Saturn, slip your fetters and come hither,
December tipsy with much wine,
Laughing Mirth and Wanton Wit;
While I tell the glad festival of our merry
Caesar and the banquet’s drunken revel …
Christmas, of course, does not belong to us.
“Put the Christ back in Christmas”, we’re always told. “Jesus is the Reason for the Season” they keep saying. Good people speak these things, earnestly and frequently.
Unfortunately for such pious folk, Christmas is related to Christianity in the same limited way as Caesar’s wife is to history: only by marriage. Christ was never really in Christmas. In fact, when you celebrate Christmas by eating too much, drinking too much, feeling up the boss’ wife at the office party, driving the porcelain bus and or spending a fortune on presents almost, but not quite, entirely unsuitable for the person to whom you gave them, you come rather closer to the real spirit of Christmas.
In the early days of the Church, Jesus Christ got along fine without a birthday. The Gospel writers were as unsure about his birth date as we are now: Matthew tells us that Herod the Great was on the Judæan throne when He was born, and then proceeds to narrate Herod’s massacre of the innocents.
Luke, by contrast, times Christ’s birth to coincide with a Roman census. Herod died in 4 BC. Governor Quirinius carried out his census of Judæa in AD 6. Considerable interpretive latitude was thus already present in the narrative. No doubt the early Christians knew it and (sensibly) chose to leave well alone. In any case, birthday parties were worldly, pagan affairs, and Christians did not want to associate the good name of their saviour with any of them.
But when Christianity became a faith with claims to universality, the official religion of Constantine’s Empire, this lack of a birthday became something of an embarrassment.
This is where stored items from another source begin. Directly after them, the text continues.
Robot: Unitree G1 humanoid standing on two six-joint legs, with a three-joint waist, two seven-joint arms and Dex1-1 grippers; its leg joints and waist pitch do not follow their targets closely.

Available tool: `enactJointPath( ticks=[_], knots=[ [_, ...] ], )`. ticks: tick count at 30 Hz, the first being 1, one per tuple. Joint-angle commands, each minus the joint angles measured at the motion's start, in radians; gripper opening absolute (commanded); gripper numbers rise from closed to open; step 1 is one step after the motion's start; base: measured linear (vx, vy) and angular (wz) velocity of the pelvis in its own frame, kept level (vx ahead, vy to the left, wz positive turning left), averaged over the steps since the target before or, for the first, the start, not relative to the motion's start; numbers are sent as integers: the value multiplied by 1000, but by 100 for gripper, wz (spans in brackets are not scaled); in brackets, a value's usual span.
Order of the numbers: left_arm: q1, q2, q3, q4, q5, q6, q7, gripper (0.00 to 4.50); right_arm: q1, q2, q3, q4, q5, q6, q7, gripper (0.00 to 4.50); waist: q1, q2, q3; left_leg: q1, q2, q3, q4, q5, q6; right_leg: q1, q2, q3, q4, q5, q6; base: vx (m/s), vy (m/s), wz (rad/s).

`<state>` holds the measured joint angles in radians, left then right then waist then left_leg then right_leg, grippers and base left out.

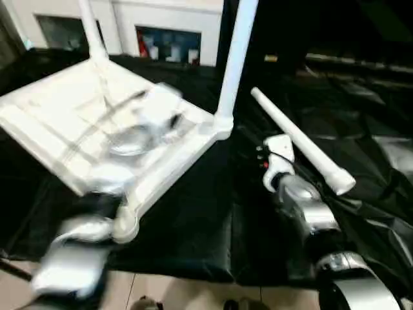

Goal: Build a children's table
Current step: Rotate leg to tighten

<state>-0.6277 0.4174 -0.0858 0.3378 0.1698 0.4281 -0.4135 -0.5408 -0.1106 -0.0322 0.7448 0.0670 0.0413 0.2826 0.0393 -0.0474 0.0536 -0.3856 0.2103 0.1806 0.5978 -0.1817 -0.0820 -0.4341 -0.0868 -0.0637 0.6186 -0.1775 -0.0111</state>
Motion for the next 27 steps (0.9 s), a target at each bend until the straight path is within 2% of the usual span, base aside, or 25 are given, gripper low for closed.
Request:
enactJointPath(
  ticks=[1, 2, 3, 4, 5, 6, 7, 8, 9, 11, 12, 13, 15, 19, 21, 27],
  knots=[
    [19, 82, -11, -92, 119, 85, -8, 179, 11, -17, -16, -25, -1, 20, -12, 391, -4, 9, -70, 20, 18, 5, -66, -116, 42, 69, -35, 39, -52, -48, -225, 0, 0, 0],
    [37, 139, -24, -118, 178, 135, -18, 189, 11, -20, -16, -21, -2, 21, -13, 391, -4, 12, -71, 21, 17, 4, -66, -115, 35, 70, -35, 39, -51, -57, -215, 0, 0, 0],
    [56, 192, -35, -143, 224, 186, -39, 201, 11, -22, -16, -19, -4, 22, -14, 391, -9, 7, -69, 20, 14, 4, -66, -119, 30, 69, -33, 39, -53, -74, -206, 0, 0, 0],
    [70, 232, -42, -165, 255, 235, -58, 212, 10, -24, -15, -17, -6, 23, -14, 391, -6, 11, -69, 22, 16, 2, -67, -122, 26, 68, -36, 39, -52, -82, -204, 0, 0, 0],
    [74, 239, -43, -173, 255, 246, -61, 218, 10, -24, -15, -17, -6, 23, -14, 391, -9, 13, -68, 20, 14, 3, -67, -115, 22, 67, -35, 40, -51, -81, -204, 0, 0, 0],
    [88, 267, -48, -201, 257, 290, -75, 218, 11, -25, -14, -19, -8, 25, -14, 391, -8, 11, -68, 23, 15, 4, -66, -115, 18, 66, -35, 41, -51, -79, -206, 0, 0, 0],
    [119, 320, -58, -256, 255, 354, -109, 218, 11, -28, -9, -22, -13, 26, -14, 391, -7, 13, -68, 23, 15, 4, -67, -110, 15, 65, -35, 41, -50, -70, -212, 0, 0, 0],
    [119, 320, -59, -256, 255, 355, -110, 218, 11, -28, -9, -22, -13, 26, -14, 391, -5, 15, -68, 26, 15, 5, -66, -111, 14, 62, -35, 42, -50, -68, -216, 0, 0, 0],
    [154, 375, -70, -322, 251, 424, -146, 218, 11, -31, -6, -30, -16, 31, -14, 391, -4, 14, -68, 24, 15, 5, -67, -114, 12, 62, -34, 41, -49, -64, -220, 0, 0, 0],
    [186, 415, -72, -372, 246, 476, -176, 218, 12, -34, -4, -35, -16, 36, -13, 391, -2, 15, -65, 26, 14, 6, -69, -140, 5, 59, -33, 41, -53, -88, -217, 0, 0, 0],
    [208, 443, -76, -396, 242, 498, -202, 218, 12, -36, -1, -37, -18, 36, -13, 391, -3, 14, -66, 22, 13, 4, -69, -145, -1, 63, -34, 41, -51, -98, -213, 0, 0, 0],
    [228, 463, -80, -424, 243, 523, -233, 218, 13, -39, 3, -39, -21, 36, -11, 391, -4, 14, -65, 21, 13, 3, -70, -147, -2, 62, -34, 41, -53, -105, -210, 0, 0, 0],
    [252, 484, -82, -453, 244, 548, -269, 218, 14, -42, 7, -42, -23, 37, -8, 391, -5, 14, -63, 24, 12, 4, -70, -172, -8, 58, -33, 42, -56, -133, -202, 0, 0, 0],
    [297, 525, -95, -491, 249, 611, -321, 218, 23, -46, 18, -52, -24, 41, 10, 391, -8, 11, -62, 17, 9, 1, -70, -195, -14, 59, -33, 43, -60, -174, -185, 0, 0, 0],
    [329, 560, -103, -505, 225, 643, -335, 218, 25, -47, 24, -57, -27, 43, 15, 391, -11, 12, -62, 16, 7, -1, -71, -202, -14, 58, -32, 43, -61, -181, -185, 0, 0, 0],
    [359, 580, -123, -550, 193, 682, -393, 218, 26, -50, 29, -62, -34, 46, 22, 391, -9, 17, -64, 18, 9, -3, -70, -194, -16, 58, -31, 43, -58, -161, -195, 0, 0, 0]
  ],
)
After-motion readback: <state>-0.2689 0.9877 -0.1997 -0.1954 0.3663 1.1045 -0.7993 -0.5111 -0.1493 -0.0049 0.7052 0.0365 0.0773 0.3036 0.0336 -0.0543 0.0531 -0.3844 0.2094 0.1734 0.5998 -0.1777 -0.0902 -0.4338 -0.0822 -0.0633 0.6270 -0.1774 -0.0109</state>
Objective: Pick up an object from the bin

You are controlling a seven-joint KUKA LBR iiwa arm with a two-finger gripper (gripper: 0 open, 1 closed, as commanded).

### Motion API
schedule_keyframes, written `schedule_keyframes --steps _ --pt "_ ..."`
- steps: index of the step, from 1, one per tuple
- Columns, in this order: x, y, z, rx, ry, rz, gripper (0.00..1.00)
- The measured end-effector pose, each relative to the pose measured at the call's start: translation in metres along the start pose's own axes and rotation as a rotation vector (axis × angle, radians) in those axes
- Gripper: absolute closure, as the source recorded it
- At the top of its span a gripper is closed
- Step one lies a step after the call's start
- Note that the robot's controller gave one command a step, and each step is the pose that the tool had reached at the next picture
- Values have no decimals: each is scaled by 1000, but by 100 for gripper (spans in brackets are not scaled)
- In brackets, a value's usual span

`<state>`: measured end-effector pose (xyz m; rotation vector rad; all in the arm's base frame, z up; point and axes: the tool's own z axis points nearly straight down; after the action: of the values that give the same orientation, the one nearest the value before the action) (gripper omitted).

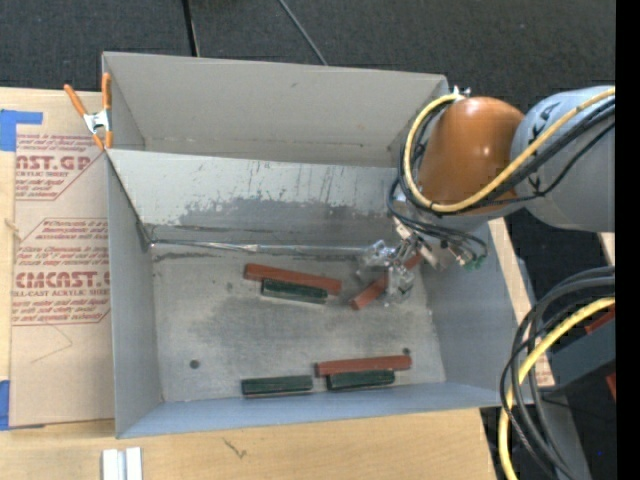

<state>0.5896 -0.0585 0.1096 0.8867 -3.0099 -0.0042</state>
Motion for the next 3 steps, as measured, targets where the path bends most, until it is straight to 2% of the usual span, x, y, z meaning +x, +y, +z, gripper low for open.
schedule_keyframes --steps 1,3 --pt "-1 -1 -17 5 -6 0 100" --pt "-2 -1 -32 6 -7 0 100"
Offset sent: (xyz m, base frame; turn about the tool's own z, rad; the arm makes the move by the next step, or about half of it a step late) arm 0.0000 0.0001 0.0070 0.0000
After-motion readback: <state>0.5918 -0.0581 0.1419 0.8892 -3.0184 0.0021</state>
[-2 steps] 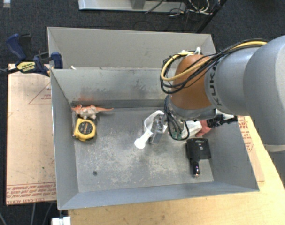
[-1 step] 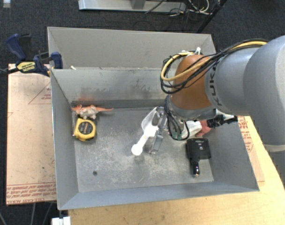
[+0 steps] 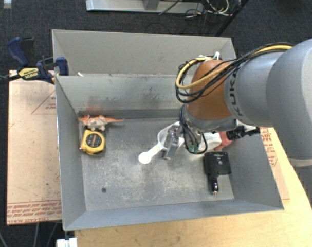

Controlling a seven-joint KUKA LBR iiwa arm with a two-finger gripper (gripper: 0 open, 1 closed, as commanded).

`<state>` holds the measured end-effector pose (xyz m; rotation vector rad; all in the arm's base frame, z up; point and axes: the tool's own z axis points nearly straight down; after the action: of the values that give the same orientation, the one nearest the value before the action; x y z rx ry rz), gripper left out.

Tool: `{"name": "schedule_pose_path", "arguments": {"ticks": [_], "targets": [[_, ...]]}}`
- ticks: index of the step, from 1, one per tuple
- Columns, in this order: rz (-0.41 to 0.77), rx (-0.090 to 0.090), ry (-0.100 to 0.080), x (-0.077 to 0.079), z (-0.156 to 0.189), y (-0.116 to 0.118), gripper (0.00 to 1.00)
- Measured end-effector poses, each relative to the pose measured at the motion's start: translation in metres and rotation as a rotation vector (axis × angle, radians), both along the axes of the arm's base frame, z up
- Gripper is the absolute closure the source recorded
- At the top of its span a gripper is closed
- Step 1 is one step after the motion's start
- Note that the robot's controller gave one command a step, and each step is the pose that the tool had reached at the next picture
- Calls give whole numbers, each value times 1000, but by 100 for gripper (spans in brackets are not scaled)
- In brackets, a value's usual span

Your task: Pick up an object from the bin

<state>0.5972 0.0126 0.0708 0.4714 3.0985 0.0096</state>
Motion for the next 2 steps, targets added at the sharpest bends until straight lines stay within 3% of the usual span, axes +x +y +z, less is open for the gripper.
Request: {"name": "schedule_pose_path", "arguments": {"ticks": [1,2], "targets": [[0,0,1,0,0,0,0],[-1,0,0,0,0,0,100]]}}
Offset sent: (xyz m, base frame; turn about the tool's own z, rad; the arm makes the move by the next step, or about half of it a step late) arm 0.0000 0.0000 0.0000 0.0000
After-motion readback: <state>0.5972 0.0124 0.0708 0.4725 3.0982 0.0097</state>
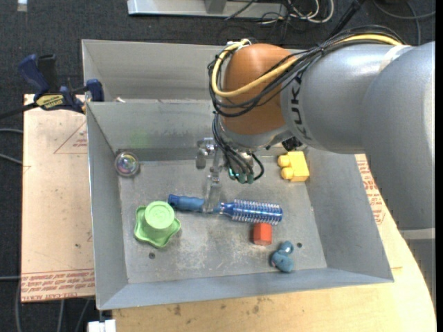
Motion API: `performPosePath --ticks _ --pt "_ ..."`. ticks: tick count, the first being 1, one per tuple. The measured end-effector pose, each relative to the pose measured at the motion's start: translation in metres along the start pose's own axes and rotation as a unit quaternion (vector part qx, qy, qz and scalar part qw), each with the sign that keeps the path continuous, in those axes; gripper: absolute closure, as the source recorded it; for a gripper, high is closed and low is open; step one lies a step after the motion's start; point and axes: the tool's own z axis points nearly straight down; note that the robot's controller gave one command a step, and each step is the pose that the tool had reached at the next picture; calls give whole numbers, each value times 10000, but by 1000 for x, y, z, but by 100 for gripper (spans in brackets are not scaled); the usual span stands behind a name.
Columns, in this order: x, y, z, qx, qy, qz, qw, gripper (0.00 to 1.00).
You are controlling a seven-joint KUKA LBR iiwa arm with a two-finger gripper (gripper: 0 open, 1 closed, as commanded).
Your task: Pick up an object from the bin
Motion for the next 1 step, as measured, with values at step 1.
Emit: performPosePath --ticks 1 --pt "46 -7 72 3 -3 1140 9935 0"
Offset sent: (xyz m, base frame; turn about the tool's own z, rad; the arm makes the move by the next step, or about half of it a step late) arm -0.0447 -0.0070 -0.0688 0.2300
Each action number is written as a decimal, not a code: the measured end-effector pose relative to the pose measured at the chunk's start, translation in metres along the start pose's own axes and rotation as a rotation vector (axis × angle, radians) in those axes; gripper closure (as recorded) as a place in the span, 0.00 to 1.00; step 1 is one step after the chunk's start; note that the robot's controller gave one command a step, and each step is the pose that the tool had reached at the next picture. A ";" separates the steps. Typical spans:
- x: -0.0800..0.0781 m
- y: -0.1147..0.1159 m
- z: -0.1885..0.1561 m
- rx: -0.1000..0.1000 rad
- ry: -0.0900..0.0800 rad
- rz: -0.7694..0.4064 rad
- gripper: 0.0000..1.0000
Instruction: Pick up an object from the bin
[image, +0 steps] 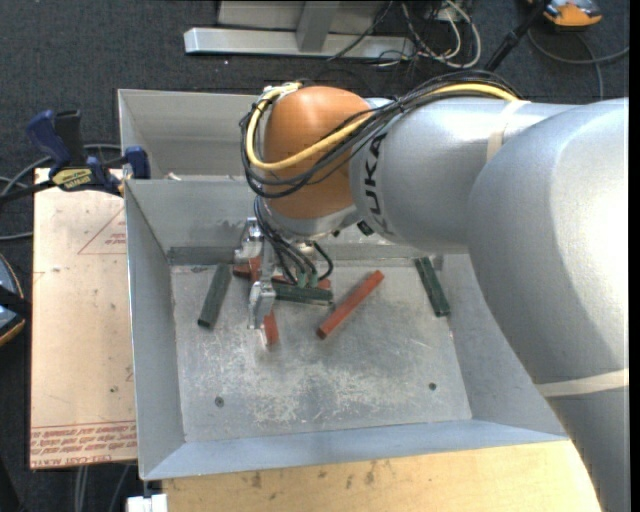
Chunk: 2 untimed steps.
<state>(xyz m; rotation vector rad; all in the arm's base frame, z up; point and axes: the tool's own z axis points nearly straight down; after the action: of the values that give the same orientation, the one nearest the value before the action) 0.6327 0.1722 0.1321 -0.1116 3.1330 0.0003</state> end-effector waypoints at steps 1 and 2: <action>-0.005 -0.031 0.019 -0.005 0.005 -0.217 0.00; -0.008 -0.061 0.035 -0.003 0.002 -0.226 1.00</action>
Offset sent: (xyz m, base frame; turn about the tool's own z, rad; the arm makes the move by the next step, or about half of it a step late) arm 0.0157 -0.0850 -0.0621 -0.1482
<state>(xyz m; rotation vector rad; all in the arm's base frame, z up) 0.6448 0.1122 0.0969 -0.4637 3.1030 0.0035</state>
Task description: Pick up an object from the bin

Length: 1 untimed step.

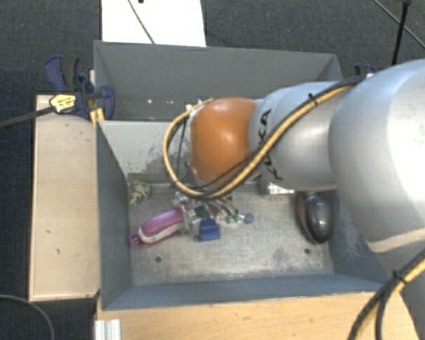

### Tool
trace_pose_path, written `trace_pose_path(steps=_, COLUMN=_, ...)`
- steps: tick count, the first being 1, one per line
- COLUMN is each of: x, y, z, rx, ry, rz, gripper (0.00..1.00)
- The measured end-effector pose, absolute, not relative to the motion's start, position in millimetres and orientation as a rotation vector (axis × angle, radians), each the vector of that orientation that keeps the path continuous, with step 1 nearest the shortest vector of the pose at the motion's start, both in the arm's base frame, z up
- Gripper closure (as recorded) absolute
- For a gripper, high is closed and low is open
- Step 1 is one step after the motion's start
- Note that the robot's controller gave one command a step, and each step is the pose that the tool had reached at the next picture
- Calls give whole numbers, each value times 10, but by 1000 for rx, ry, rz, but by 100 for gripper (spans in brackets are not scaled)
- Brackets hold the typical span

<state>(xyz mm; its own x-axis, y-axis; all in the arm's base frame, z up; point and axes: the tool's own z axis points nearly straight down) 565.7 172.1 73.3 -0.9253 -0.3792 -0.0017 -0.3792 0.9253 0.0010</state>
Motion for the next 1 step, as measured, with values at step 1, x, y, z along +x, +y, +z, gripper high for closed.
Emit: trace_pose_path(steps=1, x=5637, y=1753, z=1681, rx=-612, ry=3072, rz=2, gripper=100)
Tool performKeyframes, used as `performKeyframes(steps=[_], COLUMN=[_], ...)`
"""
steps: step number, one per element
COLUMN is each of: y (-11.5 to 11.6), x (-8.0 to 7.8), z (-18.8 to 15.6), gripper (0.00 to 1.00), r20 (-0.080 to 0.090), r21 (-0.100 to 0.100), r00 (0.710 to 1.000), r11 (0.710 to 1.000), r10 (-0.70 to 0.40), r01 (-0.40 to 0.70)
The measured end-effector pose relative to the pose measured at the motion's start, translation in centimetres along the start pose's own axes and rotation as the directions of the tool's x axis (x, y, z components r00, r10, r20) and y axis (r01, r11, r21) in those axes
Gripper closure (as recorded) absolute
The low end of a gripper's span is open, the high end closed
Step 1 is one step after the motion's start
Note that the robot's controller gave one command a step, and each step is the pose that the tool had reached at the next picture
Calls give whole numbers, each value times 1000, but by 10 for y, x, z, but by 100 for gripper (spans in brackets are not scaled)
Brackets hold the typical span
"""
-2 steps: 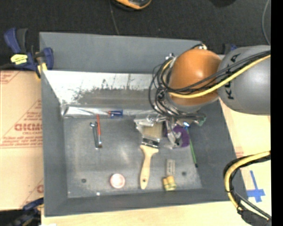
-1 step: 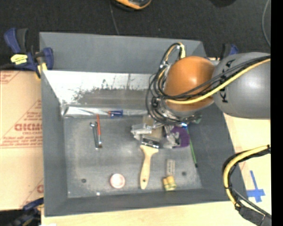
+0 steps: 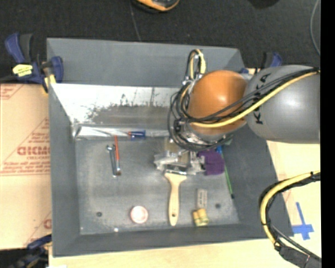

Besides, people still expected their 12 days off in December.
Lo! A multitude, handsome and well-dressed
Numerous as those on the benches, makes
Its way all along the rows. Some carry baskets
With breads and napkins and luxurious fare,
Others serve languorous wine in plenty …
Rome’s Saturnalia was a curious mixture of ancient fertility rite and social event. It celebrated the winter solstice, a time when people believed, perhaps, that they needed to make themselves a warm place. It also recalled - for all Romans - a mythical golden age in the distant past when the world was truly merry, a world without war, slavery or hunger.
Romans decorated their doorposts with holly and kissed under the mistletoe. Shops and businesses closed and people greeted one another in the street with shouts of Io Saturnalia! On one day of the 12, masters waited on their slaves at table while, in the legions, officers served the ranks. A rose was hung from the ceiling in banqueting rooms, and anything said or done sub rosa went no further than the front door.
That banqueting could get out of hand is attested to by Seneca, who tells of slaves detailed especially to clean up the spew. The government - in both Rome and the provinces - often laid on free public feasts. In the poem by Statius running through this piece, we’re told how the emperor Domitian held one such feast in the colosseum, somehow combining (and the organisation can only be marvelled at) vast quantities of food with entertainment.
The Romans, I should add, had no weekend, no useless and unproductive Saturdays and Sundays, so they looked forward to their sanguinary feriae with considerable relish. The festival of Saturnalia was a time, too, for family dinners, for parties, for amours, for socialising, for wishing others well.